Why are thousands of prisoners set to be released early?- QHN


By Ben Chu and Lucy GilderBBC Verify

Getty Images A male inmate looks down an empty prison corridorGetty Images

The government has announced emergency measures to deal with prison overcrowding in England and Wales.

These include early release for some prisoners when they have served 40% of their sentence.

The first people are likely to be released under the scheme in September.

Which prisoners will be released?

The scheme will not apply to inmates serving sentences for serious violent offences with sentences of at least four years, or for sex offenders.

It will also exclude domestic abuse and what the government calls “connected crimes”, such as stalking offences and controlling or coercive behaviours.

It only applies to a type of prison sentence, under which prisoners are automatically released after a certain amount of time.

More serious offenders serving life sentences, for example, are only released after the Parole Board has assessed whether they still pose a risk.

Sources say it will most likely amount to a number in the low thousands leaving prison early.

Anyone released will be monitored by the Probation Service and this could involve the use of electronic tagging and curfews.

How many people are in prison?

Ministry of Justice data shows the total England and Wales prison population on 12 July was 87,505, close to the record high of 88,000 in 2011.

And the “usable operational capacity” – the total number of people a prison can hold while taking into account issues like control and security – was 88,956, leaving spare capacity of just 1,451 places.

This is well above the prison service’s own measure of a “good, decent standard of accommodation”, which at the end of June was 79,698.

At current rates, the prison population is projected to rise by about 19,000 by 2028, while capacity is set to rise by 9,000.

Chart showing the rising prison population in England and Wales between 2011 and 2024, including projections up to 2028

Prisons in Scotland have also had to release people early to ease overcrowding.
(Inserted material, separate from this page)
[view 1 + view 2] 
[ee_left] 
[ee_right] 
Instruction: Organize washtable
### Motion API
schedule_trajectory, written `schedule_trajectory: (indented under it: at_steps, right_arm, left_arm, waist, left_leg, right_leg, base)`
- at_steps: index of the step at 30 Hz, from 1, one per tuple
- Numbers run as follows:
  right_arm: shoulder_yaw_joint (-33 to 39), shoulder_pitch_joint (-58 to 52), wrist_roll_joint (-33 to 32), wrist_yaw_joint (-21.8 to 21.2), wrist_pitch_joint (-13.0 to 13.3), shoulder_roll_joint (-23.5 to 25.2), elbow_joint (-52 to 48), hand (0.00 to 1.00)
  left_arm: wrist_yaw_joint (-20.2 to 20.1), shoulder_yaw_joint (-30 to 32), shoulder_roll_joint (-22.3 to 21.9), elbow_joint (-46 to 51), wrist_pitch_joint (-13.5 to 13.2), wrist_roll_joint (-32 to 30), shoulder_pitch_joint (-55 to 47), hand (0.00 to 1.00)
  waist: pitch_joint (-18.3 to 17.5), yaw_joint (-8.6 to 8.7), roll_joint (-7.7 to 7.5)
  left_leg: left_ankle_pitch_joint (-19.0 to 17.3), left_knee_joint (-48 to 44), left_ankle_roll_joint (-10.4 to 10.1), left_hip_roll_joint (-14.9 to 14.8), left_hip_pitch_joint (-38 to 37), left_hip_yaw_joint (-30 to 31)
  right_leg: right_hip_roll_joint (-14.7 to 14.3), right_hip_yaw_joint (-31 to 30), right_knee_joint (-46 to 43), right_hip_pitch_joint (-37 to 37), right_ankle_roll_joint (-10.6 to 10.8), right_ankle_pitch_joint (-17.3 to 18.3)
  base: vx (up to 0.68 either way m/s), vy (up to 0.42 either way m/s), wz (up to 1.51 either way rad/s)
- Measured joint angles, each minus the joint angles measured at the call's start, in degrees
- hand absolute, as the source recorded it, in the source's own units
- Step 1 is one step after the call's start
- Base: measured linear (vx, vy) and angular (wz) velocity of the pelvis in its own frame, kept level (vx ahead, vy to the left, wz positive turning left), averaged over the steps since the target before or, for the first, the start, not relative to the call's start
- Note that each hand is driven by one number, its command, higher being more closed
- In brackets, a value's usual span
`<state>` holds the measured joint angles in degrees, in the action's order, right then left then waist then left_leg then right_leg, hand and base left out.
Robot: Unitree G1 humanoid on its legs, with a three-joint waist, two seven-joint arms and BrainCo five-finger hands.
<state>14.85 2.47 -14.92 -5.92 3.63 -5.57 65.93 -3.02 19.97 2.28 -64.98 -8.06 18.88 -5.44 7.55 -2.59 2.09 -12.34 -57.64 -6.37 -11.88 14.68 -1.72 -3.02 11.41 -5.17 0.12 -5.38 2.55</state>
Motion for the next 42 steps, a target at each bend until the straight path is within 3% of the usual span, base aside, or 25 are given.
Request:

There were just over 8,000 people in prison in Scotland last week.

Last year, prisons in Northern Ireland had an average daily population of 1,685, a figure which has risen in recent years.

This picture is why prison governors wrote to party leaders during the election campaign, to warn: “Within a matter of days prisons across the UK will be full” and that this would put the public at risk.

The governors argued that this was because the courts would soon have nowhere to place serious offenders.

In 2018 – the latest year for which comparable data is available – England and Wales had 150 prisoners per 100,000 people, the highest proportion in Western Europe.

Spain (138 per 100,000) and Portugal (126 per 100,000) were the two western European countries with the next highest rates of imprisonment.

Why have prisons become so full?

The Institute for Government think tank says part of the answer is longer sentences.

In 2023, the average prison sentence given in the Crown Courts in England and Wales, which deal with more serious offences, was more than 25% longer than in 2012.

For some crimes, the increase has been even greater. Sentences for robbery, for example, were 13 months longer on average in 2023 than in 2012, a rise of 36%.

Longer sentences mean more people in prison at any given time.

Another part of the answer is the increase in prisoners on remand, who are waiting for their trial to start, or to be sentenced.

In March this year the remand prison population stood at 16,458, a record high. In 2016, it was about 10,000.

Some of this increase has been driven by a record number of Crown Court cases waiting to be heard.

More people than before are also being returned to prison for breaching their release conditions.

In March, the number was around 12,000 – another record high – and roughly double the number in 2016.

Chart showing the rise of prison inmates on remand in 2024 compared to 2016

Why not build more prisons?

In its 2021 Spending Review the then Conservative government said it would build an extra 20,000 prison places in England and Wales “by the mid-2020s”.

But only about 6,000 have been built.

The chief civil servant in the Ministry of Justice wrote in July last year that only £1.1bn of the £4bn committed to this prison building programme had been spent.

One of the obstacles has been the planning system and local objections to new prisons, including from some Conservative MPs.

The Labour government says it wants to continue building the remaining prison places but has not said when they will be completed.

The Ministry of Justice estimates that the average direct cost of funding each prison place in England and Wales in 2022-23 was £51,108.

How will Labour tackle the prisons problem?

There are signs Labour will take a different approach to prisons.

Before he was appointed the new prisons minister, James Timpson, in a Channel 4 interview, stressed the need to break the cycle of re-offending by giving ex-offenders more job opportunities, something he has done through his family firm Timpson.

The key cutting and shoe-repair company says around a tenth of its employees are former prisoners.

Mr Timpson also spoke about reducing sentencing and sending considerably fewer people to prison than we currently do.

“So many of the people in prison in my view shouldn’t be there. A lot should but a lot shouldn’t, and they’re there for far too long” he said.

The Conservatives’ Neil O’Brien is among critics of the plan and has argued that “prison works”.

But this seems likely to be a government that will try to go down the road of reform.

The absence of public money for considerably increasing the size of the England and Wales prison estate, or restoring spending on the courts system will, in any case, leave little alternative.

But, before it can do that, the first priority for ministers is likely to be simply to prevent the prisons from overflowing.